◆ What is being asked
For the data that follows, state how many lines hold the string "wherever", giving the number by itself.

◆ Given records
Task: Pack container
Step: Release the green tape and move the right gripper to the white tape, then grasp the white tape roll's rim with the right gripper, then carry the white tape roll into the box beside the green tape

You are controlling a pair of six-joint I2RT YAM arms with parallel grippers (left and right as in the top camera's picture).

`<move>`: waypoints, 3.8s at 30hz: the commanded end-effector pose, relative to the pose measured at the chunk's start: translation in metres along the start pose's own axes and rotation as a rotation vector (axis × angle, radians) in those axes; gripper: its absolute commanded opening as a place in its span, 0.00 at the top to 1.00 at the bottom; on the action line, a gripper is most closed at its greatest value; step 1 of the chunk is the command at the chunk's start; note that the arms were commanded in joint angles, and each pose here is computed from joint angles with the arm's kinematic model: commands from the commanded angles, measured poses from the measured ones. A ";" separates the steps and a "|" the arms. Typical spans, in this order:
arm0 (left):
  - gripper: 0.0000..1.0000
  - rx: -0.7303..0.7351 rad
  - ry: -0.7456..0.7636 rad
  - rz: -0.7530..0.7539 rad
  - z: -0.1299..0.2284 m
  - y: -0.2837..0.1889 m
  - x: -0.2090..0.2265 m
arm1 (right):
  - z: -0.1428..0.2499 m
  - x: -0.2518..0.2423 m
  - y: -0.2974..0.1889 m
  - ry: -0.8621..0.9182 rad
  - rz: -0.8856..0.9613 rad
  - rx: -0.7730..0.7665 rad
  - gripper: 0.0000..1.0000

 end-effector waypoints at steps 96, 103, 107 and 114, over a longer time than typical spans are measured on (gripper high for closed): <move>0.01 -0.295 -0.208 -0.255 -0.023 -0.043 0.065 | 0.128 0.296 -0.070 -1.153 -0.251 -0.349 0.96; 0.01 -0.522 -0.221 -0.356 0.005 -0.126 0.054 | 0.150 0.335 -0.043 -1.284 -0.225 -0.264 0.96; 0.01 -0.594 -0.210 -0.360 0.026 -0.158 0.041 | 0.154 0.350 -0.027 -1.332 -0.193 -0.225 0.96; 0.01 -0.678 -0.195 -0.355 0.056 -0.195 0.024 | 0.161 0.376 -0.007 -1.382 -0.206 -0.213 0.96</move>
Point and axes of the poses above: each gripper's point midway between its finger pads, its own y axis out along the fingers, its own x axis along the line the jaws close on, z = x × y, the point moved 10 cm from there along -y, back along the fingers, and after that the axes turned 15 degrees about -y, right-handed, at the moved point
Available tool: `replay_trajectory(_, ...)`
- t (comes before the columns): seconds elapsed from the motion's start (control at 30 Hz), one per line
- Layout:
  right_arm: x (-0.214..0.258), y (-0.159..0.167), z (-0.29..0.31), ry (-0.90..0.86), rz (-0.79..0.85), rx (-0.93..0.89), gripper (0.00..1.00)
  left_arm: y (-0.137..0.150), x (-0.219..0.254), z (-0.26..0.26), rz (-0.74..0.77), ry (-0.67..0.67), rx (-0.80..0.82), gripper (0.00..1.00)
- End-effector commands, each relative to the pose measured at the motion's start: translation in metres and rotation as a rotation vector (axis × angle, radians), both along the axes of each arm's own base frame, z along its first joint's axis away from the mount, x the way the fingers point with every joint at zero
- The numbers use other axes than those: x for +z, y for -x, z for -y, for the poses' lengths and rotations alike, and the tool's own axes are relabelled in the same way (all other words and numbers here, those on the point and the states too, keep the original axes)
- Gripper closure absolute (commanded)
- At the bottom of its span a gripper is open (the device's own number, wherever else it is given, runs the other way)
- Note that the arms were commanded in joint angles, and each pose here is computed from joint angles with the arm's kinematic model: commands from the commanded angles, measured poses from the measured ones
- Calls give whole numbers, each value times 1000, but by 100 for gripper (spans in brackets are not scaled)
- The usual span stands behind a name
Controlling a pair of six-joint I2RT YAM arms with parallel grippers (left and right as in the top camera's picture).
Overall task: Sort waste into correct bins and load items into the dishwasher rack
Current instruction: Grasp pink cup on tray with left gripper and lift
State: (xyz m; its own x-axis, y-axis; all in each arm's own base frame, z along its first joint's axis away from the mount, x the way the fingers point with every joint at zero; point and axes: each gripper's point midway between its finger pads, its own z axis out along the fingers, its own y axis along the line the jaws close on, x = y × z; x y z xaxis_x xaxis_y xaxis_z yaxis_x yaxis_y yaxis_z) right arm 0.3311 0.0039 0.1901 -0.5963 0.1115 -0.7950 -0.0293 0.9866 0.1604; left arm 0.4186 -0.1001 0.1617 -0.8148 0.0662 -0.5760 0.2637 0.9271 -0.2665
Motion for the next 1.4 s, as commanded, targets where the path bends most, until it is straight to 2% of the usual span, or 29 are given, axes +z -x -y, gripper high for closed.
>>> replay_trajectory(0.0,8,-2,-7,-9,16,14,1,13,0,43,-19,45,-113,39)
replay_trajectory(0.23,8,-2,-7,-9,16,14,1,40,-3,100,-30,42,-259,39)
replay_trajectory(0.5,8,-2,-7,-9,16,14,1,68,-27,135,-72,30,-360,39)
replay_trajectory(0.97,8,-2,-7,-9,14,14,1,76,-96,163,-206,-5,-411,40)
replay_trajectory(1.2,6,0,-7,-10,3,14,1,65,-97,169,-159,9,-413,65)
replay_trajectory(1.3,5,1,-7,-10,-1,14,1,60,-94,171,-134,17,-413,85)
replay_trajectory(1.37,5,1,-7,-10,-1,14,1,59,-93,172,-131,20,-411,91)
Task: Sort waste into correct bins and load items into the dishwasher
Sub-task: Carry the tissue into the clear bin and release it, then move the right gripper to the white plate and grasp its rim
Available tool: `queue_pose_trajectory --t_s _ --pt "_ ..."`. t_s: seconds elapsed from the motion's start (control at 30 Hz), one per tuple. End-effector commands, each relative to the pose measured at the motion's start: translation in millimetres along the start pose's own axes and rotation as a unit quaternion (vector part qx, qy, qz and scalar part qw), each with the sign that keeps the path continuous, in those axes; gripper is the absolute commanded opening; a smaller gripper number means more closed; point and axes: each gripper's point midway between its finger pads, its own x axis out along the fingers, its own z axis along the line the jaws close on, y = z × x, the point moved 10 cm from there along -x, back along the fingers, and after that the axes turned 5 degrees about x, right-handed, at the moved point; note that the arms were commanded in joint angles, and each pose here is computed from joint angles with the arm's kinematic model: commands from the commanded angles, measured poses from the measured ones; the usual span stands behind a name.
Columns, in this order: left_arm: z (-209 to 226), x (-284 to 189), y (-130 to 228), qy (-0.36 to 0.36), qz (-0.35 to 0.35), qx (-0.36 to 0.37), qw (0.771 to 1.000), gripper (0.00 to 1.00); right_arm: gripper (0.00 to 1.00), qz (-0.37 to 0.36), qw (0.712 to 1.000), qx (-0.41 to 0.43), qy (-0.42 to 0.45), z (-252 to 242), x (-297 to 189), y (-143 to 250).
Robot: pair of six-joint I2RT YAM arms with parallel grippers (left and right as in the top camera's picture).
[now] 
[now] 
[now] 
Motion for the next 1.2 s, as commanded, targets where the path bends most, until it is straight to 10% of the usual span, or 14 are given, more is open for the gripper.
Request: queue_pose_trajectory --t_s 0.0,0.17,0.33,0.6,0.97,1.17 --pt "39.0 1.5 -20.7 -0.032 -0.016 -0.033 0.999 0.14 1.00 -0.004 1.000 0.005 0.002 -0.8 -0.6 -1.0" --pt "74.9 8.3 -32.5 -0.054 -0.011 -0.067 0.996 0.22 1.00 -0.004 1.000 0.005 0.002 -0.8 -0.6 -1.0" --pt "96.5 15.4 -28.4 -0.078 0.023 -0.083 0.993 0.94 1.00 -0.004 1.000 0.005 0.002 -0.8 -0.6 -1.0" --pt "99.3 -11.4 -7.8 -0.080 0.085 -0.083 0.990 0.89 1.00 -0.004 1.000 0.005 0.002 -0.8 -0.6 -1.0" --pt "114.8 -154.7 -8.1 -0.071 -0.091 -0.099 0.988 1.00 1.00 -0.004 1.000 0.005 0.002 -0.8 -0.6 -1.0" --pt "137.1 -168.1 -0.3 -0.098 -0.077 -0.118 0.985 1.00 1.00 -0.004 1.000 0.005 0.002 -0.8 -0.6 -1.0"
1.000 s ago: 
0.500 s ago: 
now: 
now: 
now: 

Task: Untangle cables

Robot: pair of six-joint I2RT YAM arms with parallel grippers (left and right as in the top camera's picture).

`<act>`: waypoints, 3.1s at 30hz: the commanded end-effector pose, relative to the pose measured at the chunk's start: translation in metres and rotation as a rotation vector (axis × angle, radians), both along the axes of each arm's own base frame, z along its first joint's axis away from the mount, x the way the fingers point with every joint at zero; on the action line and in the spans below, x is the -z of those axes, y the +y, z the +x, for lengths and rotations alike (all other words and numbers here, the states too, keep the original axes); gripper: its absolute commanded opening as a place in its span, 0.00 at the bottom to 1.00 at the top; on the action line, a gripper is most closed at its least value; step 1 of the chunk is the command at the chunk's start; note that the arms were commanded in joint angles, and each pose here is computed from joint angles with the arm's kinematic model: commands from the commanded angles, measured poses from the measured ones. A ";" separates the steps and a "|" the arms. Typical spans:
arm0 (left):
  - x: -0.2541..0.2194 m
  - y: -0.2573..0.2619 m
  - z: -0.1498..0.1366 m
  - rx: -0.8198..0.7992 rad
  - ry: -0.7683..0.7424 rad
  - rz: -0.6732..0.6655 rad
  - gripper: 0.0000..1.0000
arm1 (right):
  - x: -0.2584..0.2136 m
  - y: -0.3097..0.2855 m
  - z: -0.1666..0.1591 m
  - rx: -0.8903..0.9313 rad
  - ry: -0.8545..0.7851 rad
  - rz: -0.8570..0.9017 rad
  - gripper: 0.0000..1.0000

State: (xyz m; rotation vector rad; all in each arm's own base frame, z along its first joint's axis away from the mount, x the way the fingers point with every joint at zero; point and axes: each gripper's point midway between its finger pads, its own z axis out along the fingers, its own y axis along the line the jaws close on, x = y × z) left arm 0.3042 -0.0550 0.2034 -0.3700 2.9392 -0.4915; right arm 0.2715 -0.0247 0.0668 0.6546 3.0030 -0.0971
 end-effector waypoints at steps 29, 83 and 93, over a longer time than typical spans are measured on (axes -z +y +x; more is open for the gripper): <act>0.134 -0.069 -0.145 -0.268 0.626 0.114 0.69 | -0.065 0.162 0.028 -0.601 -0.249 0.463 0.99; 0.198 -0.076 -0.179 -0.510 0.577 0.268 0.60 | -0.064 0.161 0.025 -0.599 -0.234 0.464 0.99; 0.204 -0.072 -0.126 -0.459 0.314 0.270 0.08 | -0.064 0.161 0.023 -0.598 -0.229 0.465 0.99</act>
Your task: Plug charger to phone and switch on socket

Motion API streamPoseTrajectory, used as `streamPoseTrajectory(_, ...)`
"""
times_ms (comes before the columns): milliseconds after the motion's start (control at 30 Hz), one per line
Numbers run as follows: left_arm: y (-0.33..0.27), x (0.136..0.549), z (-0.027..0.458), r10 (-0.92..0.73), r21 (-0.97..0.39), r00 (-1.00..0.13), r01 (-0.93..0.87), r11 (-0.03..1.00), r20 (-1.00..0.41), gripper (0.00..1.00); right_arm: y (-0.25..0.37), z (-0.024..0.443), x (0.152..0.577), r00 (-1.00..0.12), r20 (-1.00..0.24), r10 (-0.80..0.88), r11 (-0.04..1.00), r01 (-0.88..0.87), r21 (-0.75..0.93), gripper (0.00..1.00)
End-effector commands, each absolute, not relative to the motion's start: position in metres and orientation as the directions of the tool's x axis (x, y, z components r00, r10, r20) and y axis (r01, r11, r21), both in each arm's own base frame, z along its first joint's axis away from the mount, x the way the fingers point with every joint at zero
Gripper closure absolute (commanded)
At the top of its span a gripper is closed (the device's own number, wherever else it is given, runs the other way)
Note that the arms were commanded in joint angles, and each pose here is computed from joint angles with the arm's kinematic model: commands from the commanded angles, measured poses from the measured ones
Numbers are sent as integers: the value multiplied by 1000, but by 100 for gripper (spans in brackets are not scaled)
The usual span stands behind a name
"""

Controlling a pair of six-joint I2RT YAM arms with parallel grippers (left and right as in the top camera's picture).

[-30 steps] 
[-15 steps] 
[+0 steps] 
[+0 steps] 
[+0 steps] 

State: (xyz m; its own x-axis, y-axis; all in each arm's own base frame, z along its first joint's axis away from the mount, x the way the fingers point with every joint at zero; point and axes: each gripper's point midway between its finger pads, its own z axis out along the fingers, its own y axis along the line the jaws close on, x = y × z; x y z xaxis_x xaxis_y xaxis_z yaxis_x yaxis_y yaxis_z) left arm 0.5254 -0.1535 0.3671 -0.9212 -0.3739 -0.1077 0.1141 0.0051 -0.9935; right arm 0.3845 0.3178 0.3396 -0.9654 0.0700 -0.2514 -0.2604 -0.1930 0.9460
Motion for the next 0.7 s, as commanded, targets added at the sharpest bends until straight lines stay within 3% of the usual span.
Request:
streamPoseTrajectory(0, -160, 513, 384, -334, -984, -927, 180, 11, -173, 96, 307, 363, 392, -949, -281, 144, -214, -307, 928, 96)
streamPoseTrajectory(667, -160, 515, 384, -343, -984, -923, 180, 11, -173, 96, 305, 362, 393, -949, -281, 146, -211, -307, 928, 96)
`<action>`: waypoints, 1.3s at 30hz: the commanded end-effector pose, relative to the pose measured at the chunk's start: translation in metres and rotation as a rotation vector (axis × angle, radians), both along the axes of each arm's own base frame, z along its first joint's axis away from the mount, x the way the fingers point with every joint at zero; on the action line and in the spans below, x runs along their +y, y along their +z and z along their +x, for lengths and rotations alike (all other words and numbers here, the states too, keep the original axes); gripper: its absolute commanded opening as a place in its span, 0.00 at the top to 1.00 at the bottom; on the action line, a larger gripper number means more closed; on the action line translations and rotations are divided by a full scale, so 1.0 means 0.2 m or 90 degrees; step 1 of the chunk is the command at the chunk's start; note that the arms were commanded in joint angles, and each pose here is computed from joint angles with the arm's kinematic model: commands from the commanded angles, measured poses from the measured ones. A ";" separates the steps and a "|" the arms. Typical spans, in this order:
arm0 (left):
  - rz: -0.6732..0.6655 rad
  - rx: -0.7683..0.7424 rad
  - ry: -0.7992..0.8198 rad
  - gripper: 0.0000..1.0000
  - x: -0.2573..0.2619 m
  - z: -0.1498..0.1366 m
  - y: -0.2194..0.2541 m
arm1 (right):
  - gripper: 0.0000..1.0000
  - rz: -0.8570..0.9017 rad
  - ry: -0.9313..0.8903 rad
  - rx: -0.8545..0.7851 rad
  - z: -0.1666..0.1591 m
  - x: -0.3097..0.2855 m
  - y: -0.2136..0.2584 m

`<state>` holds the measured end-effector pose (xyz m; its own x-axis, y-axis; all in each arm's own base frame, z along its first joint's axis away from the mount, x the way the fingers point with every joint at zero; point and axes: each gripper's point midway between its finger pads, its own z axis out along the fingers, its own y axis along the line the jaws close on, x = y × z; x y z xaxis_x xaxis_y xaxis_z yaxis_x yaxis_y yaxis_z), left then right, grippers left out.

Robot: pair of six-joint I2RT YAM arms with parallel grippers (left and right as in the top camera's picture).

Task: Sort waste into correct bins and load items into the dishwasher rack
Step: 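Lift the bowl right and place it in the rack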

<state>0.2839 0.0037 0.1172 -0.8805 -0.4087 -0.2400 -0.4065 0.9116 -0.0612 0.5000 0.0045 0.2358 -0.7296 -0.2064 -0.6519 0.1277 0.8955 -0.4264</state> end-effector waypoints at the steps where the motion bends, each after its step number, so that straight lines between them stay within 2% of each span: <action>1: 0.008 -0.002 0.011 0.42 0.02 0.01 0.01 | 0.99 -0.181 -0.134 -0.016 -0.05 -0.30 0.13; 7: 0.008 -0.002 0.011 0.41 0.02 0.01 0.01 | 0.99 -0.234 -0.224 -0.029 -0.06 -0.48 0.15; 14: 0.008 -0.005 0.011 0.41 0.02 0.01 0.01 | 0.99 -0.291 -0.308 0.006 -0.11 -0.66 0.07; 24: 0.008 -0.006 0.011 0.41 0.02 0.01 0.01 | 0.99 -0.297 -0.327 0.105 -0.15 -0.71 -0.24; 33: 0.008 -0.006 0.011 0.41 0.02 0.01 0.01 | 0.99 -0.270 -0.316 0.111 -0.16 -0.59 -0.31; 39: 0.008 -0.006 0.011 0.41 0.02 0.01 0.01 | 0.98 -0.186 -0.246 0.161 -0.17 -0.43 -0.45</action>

◆ Written solution
2